PE-CD4 antibody (12-0048-42) was purchased from ThermoFisher. PE/Cy7-CD3 (300420) and BV650-CD8a (301042) antibodies were purchased from Biolegend. Cells for flow analysis were suspended in flow buffer (PBS with 0.5% BSA and 2 mM EDTA) containing antibody and incubated for 15 min at room temperature. Following incubation, cells were washed and suspended in flow buffer containing 7AAD (Thermo Fisher 00-6993-50). Flow cytometry analysis was performed on an Attune Nxt Flow Cytometer (Thermo Fisher) and analyzed using FlowJo V10 software.

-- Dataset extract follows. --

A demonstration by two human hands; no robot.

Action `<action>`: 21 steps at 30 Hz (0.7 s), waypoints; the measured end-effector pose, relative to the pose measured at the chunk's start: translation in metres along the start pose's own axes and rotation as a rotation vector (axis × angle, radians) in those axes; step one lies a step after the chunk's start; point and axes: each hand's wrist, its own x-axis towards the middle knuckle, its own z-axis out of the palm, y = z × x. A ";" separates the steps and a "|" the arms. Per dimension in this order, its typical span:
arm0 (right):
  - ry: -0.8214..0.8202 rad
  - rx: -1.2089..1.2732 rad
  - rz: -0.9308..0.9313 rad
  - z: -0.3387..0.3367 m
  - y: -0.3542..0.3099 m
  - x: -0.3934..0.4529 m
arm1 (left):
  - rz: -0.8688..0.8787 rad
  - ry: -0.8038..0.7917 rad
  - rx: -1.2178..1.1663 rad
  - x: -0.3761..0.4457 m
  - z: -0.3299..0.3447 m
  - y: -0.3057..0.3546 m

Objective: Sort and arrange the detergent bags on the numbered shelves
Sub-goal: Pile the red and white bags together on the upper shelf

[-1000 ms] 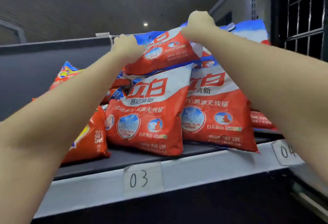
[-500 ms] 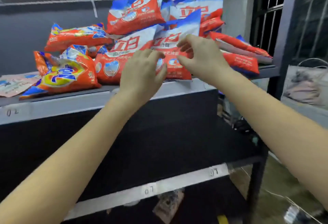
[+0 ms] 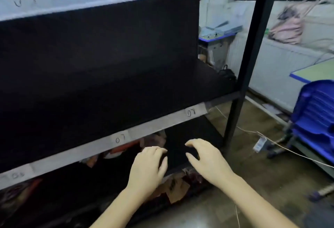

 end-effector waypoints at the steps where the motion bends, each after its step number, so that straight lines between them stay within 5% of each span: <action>1: -0.041 0.012 0.043 0.020 0.016 0.003 | -0.049 -0.083 -0.001 -0.001 0.024 -0.009; 10: -0.259 0.068 0.239 0.208 0.108 0.107 | -0.520 -0.391 -0.099 0.049 0.201 -0.131; 14: -0.167 0.155 0.277 0.284 0.120 0.178 | -0.639 -0.213 -0.089 0.096 0.265 -0.194; 17: -0.023 0.126 0.224 0.319 0.125 0.225 | -0.881 -0.113 -0.278 0.131 0.292 -0.220; 21: -0.065 0.009 0.219 0.335 0.131 0.268 | -1.028 0.024 -0.661 0.174 0.308 -0.223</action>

Data collection, figure preparation and statistics

Matrixed experiments of multiple varied conditions using single-replicate data points were performed with single donor and vector lots to map out the relevant parameter space. Multiple donor replicates for specific or optimal conditions were then performed for all reported experiments. Representative data is presented when variability in aggregate data due to differences in the evaluated parameter space, donor variation and/or vector lot variation limit meaningful direct comparison or do not faithfully reproduce the trends observed in individual data sets. Aggregate data sets were used for statistical analysis and include appropriately comparable data points across multiple single-replicate experiment data sets. The number of devices and donors used for aggregate data sets were selected to demonstrate device consistency across donors and ensure adequate statistical power. Graphs were prepared using GraphPad Prism version 8.00 for Windows (GraphPad Software, La Jolla California USA) and figures assembled with Inkscape. Statistical analysis was done using paired t tests in GraphPad Prism.

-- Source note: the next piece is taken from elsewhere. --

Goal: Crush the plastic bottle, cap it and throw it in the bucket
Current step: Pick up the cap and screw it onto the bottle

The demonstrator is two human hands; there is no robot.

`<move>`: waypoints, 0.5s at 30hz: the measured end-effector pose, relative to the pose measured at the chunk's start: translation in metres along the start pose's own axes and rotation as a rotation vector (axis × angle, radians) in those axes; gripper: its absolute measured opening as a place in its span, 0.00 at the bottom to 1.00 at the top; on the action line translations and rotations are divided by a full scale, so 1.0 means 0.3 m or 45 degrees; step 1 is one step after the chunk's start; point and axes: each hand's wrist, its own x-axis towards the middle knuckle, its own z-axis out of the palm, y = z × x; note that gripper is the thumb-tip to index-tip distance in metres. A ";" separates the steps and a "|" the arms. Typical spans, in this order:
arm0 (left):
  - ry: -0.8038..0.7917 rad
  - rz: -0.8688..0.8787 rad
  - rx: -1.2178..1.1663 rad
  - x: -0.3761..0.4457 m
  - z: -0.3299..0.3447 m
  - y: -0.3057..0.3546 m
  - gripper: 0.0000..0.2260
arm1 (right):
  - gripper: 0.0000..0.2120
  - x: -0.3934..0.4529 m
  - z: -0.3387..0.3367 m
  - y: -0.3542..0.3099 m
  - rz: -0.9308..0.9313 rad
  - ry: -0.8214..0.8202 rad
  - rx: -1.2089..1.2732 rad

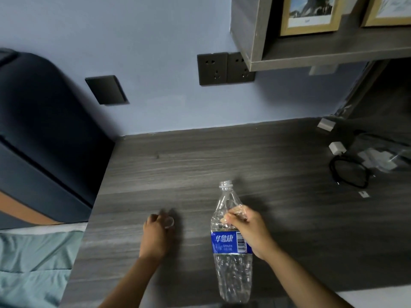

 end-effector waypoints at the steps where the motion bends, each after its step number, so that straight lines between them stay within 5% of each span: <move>1: 0.010 0.006 -0.056 -0.003 -0.005 0.008 0.12 | 0.04 0.000 -0.003 -0.004 -0.023 -0.029 -0.055; 7: -0.077 -0.025 -0.785 -0.045 -0.050 0.123 0.12 | 0.10 0.003 -0.027 -0.050 -0.134 -0.193 -0.340; 15: -0.265 0.079 -1.176 -0.080 -0.142 0.224 0.15 | 0.05 -0.018 -0.045 -0.102 -0.367 -0.245 -0.845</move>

Ethics approval and informed consent

The use of human derived cells was reviewed and approved by Draper’s Institutional Biosafety Committee, approval #11.17.2016.1111. All methods were carried out in accordance with the guidelines and regulations approved by Draper’s Institutional Biosafety Committee. All human blood products were purchased from Research Blood Components or AllCells. Both Research Blood Components and AllCells obtain IRB approved consent from all donors giving permission to collect their blood or blood product and use or sell it for research purposes.